What you need to do: Your answer must be a word-for-word copy of the data.

***** Collected data *****

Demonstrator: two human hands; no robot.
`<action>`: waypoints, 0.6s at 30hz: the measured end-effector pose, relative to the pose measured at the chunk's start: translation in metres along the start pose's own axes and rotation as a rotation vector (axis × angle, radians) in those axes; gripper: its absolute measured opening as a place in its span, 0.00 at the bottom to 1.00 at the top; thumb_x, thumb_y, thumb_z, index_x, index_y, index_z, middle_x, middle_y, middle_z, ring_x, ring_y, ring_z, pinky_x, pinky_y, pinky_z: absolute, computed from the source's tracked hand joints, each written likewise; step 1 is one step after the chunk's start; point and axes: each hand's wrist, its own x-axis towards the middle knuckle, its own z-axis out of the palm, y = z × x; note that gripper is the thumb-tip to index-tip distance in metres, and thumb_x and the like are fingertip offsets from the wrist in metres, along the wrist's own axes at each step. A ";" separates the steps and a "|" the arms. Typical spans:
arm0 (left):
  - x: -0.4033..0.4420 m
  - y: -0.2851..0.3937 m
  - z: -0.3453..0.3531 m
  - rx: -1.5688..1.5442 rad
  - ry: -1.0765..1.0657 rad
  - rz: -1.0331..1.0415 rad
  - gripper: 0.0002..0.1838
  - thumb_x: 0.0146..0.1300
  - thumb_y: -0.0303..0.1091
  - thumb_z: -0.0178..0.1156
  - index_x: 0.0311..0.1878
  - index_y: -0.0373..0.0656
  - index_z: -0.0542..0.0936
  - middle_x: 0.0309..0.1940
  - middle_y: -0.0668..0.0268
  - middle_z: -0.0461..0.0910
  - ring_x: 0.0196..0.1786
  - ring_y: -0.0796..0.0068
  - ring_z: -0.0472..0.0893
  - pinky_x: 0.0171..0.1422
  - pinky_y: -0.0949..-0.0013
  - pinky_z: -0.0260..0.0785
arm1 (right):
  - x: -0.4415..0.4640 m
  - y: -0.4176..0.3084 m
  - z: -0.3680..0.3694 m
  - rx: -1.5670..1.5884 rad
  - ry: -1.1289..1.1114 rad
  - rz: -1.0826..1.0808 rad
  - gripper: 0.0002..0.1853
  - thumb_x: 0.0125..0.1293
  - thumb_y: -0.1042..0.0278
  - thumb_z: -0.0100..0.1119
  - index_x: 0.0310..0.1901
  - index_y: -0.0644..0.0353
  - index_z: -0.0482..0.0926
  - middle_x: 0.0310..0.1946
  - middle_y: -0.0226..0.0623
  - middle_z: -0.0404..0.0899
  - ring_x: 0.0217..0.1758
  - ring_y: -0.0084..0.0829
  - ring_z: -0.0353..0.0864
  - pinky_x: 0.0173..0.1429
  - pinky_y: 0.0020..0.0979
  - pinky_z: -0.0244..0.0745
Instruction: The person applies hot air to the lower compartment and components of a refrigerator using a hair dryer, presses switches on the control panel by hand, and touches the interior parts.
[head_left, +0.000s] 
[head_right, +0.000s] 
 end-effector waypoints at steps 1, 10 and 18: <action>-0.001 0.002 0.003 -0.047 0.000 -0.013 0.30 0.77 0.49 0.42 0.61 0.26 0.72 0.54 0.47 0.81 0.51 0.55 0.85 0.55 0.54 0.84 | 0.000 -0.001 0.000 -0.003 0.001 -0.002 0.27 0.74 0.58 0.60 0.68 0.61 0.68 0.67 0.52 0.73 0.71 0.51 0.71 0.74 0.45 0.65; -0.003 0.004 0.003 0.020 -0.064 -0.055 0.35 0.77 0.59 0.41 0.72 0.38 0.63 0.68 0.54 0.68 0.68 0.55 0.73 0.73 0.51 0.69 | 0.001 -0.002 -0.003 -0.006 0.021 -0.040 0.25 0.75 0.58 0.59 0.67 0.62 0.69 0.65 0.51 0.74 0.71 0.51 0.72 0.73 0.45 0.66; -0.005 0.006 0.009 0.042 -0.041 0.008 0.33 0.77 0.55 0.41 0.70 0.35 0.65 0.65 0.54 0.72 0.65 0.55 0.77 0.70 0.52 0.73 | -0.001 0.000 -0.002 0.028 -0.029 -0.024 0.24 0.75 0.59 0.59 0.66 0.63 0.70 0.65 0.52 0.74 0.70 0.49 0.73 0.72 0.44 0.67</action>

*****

Your solution:
Demonstrator: two human hands; no robot.
`<action>`: waypoints, 0.6s at 30hz: the measured end-effector pose, relative to the pose measured at the chunk's start: translation in metres along the start pose's own axes and rotation as a rotation vector (axis × angle, radians) in those axes; gripper: its absolute measured opening as a place in its span, 0.00 at the bottom to 1.00 at the top; thumb_x, thumb_y, thumb_z, index_x, index_y, index_z, middle_x, middle_y, middle_z, ring_x, ring_y, ring_z, pinky_x, pinky_y, pinky_z: absolute, computed from the source's tracked hand joints, each written likewise; step 1 is one step after the chunk's start; point and axes: each hand's wrist, its own x-axis towards the middle knuckle, its own z-axis out of the palm, y = z × x; note that gripper is the thumb-tip to index-tip distance in metres, and thumb_x and the like are fingertip offsets from the wrist in metres, along the wrist's own axes at each step. A ";" separates the steps and a "|" the arms. Typical spans:
arm0 (left):
  - x: -0.4033..0.4420 m
  - y: -0.2851..0.3937 m
  - z: -0.3453..0.3531 m
  - rx: -1.5688..1.5442 rad
  - ry: -1.0765..1.0657 rad
  - rz: -1.0331..1.0415 rad
  - gripper: 0.0002..0.1838
  - thumb_x: 0.0146..0.1300
  - thumb_y: -0.0303..0.1091
  - thumb_z: -0.0178..0.1156
  - index_x: 0.0311..0.1878
  - index_y: -0.0373..0.0656
  - index_z: -0.0542..0.0936
  - middle_x: 0.0309..0.1940
  - middle_y: -0.0668..0.0268
  - middle_z: -0.0461..0.0910
  - ring_x: 0.0196..0.1786
  - ring_y: -0.0796..0.0068
  - ring_z: -0.0472..0.0893
  - pinky_x: 0.0171..0.1422
  - pinky_y: -0.0949..-0.0013
  - pinky_z: -0.0260..0.0785
arm1 (right):
  - x: -0.4415..0.4640 m
  - y: -0.4176..0.3084 m
  - z: -0.3680..0.3694 m
  - rx: -1.5670..1.5884 rad
  - ry: -1.1289..1.1114 rad
  - rz: -1.0826..1.0808 rad
  - gripper: 0.0002..0.1853
  - thumb_x: 0.0125..0.1293
  - thumb_y: -0.1042..0.0278
  - thumb_z: -0.0100..0.1119
  - index_x: 0.0310..0.1901
  - index_y: -0.0644..0.0353
  - index_z: -0.0482..0.0926
  - middle_x: 0.0310..0.1946
  - middle_y: -0.0226..0.0623
  - middle_z: -0.0404..0.0899
  - ring_x: 0.0217..0.1758
  - ring_y: -0.0084..0.0829
  - ring_z: -0.0353..0.0864
  - pinky_x: 0.0173..0.1429
  - pinky_y: 0.0020..0.0979
  - pinky_z: -0.0244..0.0745
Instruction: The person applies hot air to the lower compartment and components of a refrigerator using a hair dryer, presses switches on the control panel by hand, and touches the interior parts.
[head_left, +0.000s] 
[head_right, +0.000s] 
 end-effector waypoints at steps 1, 10 and 18: <action>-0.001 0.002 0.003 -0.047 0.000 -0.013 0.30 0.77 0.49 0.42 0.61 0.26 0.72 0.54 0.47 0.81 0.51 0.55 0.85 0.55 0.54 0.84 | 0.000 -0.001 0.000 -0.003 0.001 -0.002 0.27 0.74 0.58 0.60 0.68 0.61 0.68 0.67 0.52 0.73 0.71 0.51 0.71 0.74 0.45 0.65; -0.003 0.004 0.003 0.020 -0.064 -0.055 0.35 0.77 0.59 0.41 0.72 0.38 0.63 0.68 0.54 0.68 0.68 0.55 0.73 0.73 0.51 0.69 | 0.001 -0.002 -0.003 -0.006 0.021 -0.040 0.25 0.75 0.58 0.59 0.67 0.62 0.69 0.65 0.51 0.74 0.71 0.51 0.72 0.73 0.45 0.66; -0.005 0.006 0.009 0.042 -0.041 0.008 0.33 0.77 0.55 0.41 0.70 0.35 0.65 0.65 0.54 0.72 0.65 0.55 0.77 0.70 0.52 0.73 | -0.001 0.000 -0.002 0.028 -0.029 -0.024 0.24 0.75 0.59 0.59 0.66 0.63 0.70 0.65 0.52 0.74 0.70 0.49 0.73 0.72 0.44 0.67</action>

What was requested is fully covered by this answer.